(WHAT THIS TASK INVOLVES) Go through the records and extract every line with the word "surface".

Extracted records:
:::::
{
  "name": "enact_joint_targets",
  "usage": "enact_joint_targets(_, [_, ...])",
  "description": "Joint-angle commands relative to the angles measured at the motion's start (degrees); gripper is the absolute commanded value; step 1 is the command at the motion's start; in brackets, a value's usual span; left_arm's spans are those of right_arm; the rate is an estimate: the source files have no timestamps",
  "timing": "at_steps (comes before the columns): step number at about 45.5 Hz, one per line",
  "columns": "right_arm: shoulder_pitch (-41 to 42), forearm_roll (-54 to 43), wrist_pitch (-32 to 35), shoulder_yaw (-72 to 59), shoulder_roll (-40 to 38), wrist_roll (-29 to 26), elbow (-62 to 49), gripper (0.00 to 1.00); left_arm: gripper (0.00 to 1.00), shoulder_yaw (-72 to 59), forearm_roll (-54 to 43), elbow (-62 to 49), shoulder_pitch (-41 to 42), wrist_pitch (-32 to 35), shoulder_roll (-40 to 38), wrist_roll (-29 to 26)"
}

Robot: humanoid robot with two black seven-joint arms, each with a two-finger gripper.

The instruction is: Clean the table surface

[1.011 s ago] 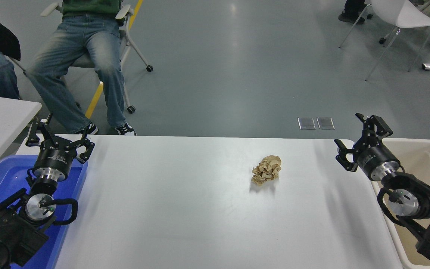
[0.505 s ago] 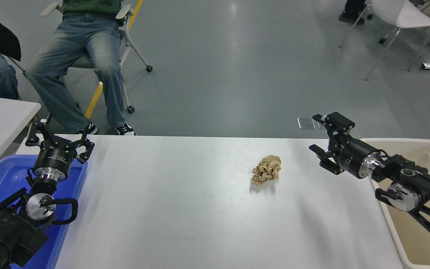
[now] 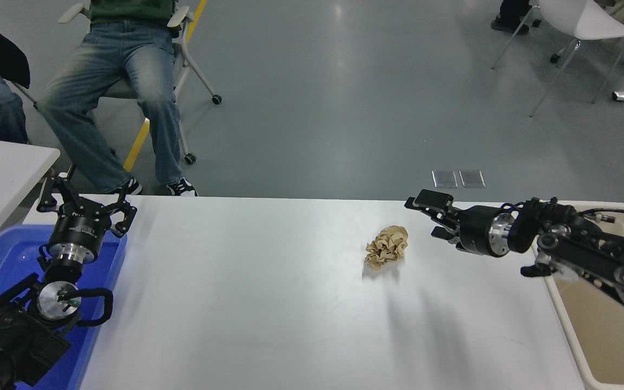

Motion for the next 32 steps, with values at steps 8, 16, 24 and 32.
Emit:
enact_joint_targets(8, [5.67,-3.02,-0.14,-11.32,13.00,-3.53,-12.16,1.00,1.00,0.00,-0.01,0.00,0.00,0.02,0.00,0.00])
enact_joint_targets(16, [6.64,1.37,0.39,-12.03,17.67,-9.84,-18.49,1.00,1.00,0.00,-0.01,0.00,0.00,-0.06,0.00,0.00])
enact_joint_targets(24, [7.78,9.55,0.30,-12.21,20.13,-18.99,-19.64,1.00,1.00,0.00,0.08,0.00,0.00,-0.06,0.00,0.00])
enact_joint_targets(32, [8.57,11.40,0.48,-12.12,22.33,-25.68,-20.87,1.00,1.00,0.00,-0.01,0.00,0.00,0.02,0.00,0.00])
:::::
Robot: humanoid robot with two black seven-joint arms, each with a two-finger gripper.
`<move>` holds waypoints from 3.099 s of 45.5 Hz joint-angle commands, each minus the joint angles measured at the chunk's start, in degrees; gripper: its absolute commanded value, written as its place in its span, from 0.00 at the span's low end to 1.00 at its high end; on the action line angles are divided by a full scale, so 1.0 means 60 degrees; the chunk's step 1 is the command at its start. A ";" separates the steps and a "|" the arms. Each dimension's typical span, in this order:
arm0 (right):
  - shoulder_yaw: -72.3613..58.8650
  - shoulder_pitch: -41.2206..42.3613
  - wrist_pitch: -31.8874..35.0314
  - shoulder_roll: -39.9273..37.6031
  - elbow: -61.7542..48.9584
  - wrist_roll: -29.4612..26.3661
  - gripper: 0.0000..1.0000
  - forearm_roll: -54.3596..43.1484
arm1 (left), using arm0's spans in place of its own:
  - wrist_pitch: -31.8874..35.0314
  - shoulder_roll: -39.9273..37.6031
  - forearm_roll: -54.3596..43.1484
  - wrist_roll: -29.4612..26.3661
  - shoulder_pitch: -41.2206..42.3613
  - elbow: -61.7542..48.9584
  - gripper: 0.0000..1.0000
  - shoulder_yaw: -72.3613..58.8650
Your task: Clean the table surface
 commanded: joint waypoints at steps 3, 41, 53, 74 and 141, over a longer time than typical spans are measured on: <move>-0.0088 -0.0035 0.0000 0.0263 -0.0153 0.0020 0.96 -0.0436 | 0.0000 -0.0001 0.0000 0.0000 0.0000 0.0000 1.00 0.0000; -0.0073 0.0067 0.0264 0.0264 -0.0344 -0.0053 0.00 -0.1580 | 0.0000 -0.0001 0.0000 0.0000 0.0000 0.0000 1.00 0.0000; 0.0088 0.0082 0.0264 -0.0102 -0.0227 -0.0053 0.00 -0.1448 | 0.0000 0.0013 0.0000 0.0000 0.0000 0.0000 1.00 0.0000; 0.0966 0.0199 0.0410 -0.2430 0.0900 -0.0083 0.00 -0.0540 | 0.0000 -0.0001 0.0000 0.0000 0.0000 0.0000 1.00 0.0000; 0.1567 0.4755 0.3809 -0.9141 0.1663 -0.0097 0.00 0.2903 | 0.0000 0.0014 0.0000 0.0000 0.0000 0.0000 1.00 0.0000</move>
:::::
(EXERCISE ANSWER)
The instruction is: Clean the table surface
Your task: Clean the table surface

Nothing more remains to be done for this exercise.